Reproduce the records below exactly, but leave their pictures out of the copy.

◆ SOURCE RECORDS
+++++

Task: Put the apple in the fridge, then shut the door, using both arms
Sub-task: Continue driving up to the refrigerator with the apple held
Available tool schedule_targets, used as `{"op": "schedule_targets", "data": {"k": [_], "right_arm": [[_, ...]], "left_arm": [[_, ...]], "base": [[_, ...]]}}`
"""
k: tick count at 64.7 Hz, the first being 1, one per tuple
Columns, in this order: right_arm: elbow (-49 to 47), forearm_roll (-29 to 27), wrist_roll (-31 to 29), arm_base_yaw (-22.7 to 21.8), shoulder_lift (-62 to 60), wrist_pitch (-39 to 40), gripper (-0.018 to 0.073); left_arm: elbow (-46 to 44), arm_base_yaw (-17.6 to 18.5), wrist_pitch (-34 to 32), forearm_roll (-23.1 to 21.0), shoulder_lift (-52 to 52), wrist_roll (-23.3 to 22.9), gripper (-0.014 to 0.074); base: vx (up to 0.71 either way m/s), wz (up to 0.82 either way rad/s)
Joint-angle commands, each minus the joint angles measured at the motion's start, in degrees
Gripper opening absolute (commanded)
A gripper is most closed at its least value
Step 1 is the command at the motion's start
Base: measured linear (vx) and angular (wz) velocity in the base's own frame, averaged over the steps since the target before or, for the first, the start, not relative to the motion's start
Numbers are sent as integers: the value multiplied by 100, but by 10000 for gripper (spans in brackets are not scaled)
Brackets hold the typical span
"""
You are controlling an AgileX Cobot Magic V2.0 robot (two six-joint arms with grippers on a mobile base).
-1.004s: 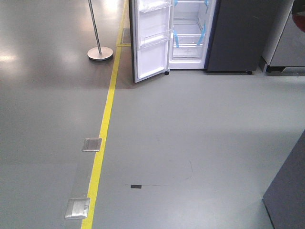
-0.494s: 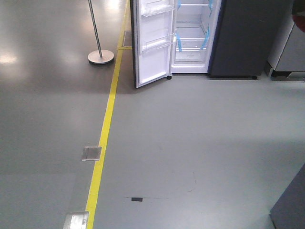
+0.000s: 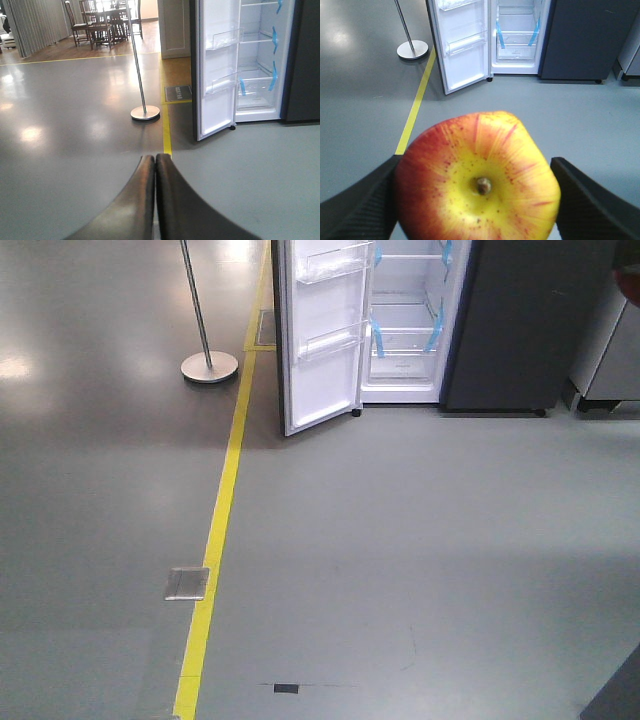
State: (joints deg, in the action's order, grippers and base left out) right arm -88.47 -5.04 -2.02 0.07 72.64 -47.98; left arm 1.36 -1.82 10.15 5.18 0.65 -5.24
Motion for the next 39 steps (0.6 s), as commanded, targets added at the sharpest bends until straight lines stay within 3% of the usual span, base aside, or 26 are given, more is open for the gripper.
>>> {"op": "schedule_targets", "data": {"k": [1,39], "right_arm": [[-173,-6,-24,-7,-143,467,185],[-173,-6,-24,-7,-143,467,185]], "left_arm": [[-95,17,-433,0,87,-62,-6],[-95,17,-433,0,87,-62,-6]], "base": [[18,-1],[17,-3]]}}
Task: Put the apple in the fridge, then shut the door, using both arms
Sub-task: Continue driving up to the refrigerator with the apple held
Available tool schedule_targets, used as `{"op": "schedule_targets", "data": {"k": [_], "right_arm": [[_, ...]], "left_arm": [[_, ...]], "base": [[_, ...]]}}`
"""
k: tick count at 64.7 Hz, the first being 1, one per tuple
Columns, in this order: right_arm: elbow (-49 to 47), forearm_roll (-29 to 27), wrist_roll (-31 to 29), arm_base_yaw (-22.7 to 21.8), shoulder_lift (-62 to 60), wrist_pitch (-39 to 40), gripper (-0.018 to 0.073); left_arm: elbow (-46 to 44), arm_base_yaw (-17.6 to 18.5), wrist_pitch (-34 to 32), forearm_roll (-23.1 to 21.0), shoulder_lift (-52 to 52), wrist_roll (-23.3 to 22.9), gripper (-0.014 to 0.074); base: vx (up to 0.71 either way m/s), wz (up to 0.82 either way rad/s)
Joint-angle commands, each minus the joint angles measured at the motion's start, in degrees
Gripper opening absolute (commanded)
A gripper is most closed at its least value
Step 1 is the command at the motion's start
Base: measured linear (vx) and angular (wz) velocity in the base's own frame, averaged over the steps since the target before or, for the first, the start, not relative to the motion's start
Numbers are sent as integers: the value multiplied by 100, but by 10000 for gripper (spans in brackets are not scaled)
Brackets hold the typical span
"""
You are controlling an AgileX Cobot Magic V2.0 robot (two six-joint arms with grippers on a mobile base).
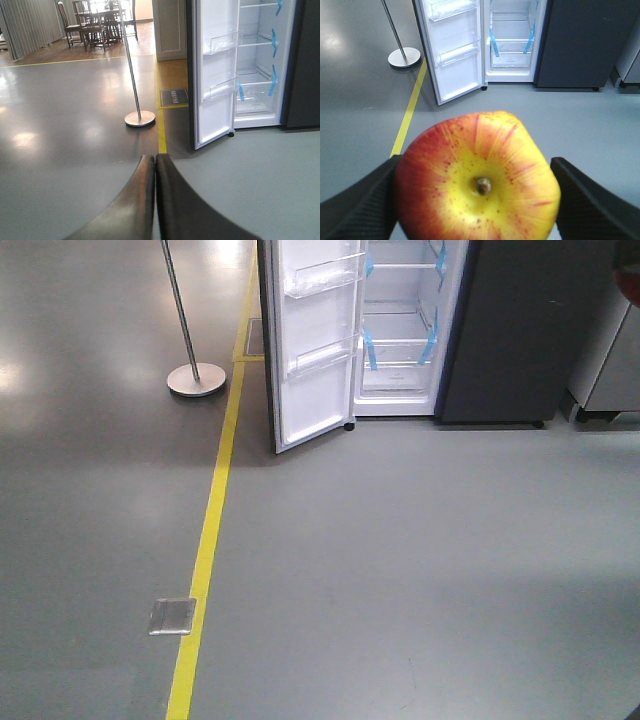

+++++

◆ OUTPUT FOR THIS EXERCISE
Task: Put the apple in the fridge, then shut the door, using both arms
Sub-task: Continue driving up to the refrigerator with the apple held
Available tool schedule_targets, used as `{"op": "schedule_targets", "data": {"k": [_], "right_arm": [[_, ...]], "left_arm": [[_, ...]], "base": [[_, ...]]}}`
"""
k: tick count at 64.7 Hz, the first being 1, one per tuple
Columns, in this order: right_arm: elbow (-49 to 47), forearm_roll (-29 to 27), wrist_roll (-31 to 29), arm_base_yaw (-22.7 to 21.8), shoulder_lift (-62 to 60), wrist_pitch (-39 to 40), gripper (-0.018 to 0.073); left_arm: elbow (-46 to 44), arm_base_yaw (-17.6 to 18.5), wrist_pitch (-34 to 32), forearm_roll (-23.1 to 21.0), shoulder_lift (-52 to 52), wrist_roll (-23.3 to 22.9), gripper (-0.014 to 0.074); base: vx (up to 0.71 either way m/s), wz (up to 0.82 either way rad/s)
Joint-angle commands, each minus the joint angles measured at the motion's start, in degrees
Gripper opening absolute (commanded)
A gripper is most closed at its least value
Step 1 is the command at the motion's start
Base: measured linear (vx) and angular (wz) velocity in the base's own frame, averaged over the steps since the target before or, for the first, the start, not relative to the motion's start
Numbers are sent as integers: the value multiplied by 100, but by 10000 for gripper (spans in brackets are not scaled)
Brackets hold the typical span
"""
You are controlling an AgileX Cobot Magic V2.0 robot (two six-joint arms with grippers on a mobile base).
-1.004s: 
-0.494s: 
+0.000s: 
State: (joints deg, in the action's order, grippers and base left out) right arm -88.47 -5.04 -2.02 0.07 72.64 -47.98; left arm 1.36 -1.82 10.15 5.18 0.65 -5.24
Motion for the next 39 steps (0.6 s), as commanded, targets added at the sharpest bends until straight lines stay within 3% of the usual span, base aside, or 26 are given, more is open for the gripper.
>>> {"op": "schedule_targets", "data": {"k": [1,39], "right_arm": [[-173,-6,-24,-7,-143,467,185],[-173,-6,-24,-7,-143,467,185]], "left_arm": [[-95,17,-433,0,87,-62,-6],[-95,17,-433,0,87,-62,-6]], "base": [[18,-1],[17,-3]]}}
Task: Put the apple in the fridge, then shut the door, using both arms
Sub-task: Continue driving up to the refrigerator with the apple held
Available tool schedule_targets, used as `{"op": "schedule_targets", "data": {"k": [_], "right_arm": [[_, ...]], "left_arm": [[_, ...]], "base": [[_, ...]]}}`
"""
k: tick count at 64.7 Hz, the first being 1, one per tuple
Columns, in this order: right_arm: elbow (-49 to 47), forearm_roll (-29 to 27), wrist_roll (-31 to 29), arm_base_yaw (-22.7 to 21.8), shoulder_lift (-62 to 60), wrist_pitch (-39 to 40), gripper (-0.018 to 0.073); left_arm: elbow (-46 to 44), arm_base_yaw (-17.6 to 18.5), wrist_pitch (-34 to 32), forearm_roll (-23.1 to 21.0), shoulder_lift (-52 to 52), wrist_roll (-23.3 to 22.9), gripper (-0.014 to 0.074); base: vx (up to 0.71 either way m/s), wz (up to 0.82 either way rad/s)
Joint-angle commands, each minus the joint angles measured at the motion's start, in degrees
Gripper opening absolute (commanded)
A gripper is most closed at its least value
Step 1 is the command at the motion's start
Base: measured linear (vx) and angular (wz) velocity in the base's own frame, averaged over the steps since the target before or, for the first, the start, not relative to the motion's start
Numbers are sent as integers: the value multiplied by 100, but by 10000 for gripper (spans in brackets are not scaled)
Brackets hold the typical span
"""
You are controlling an AgileX Cobot Magic V2.0 robot (two six-joint arms with grippers on a mobile base).

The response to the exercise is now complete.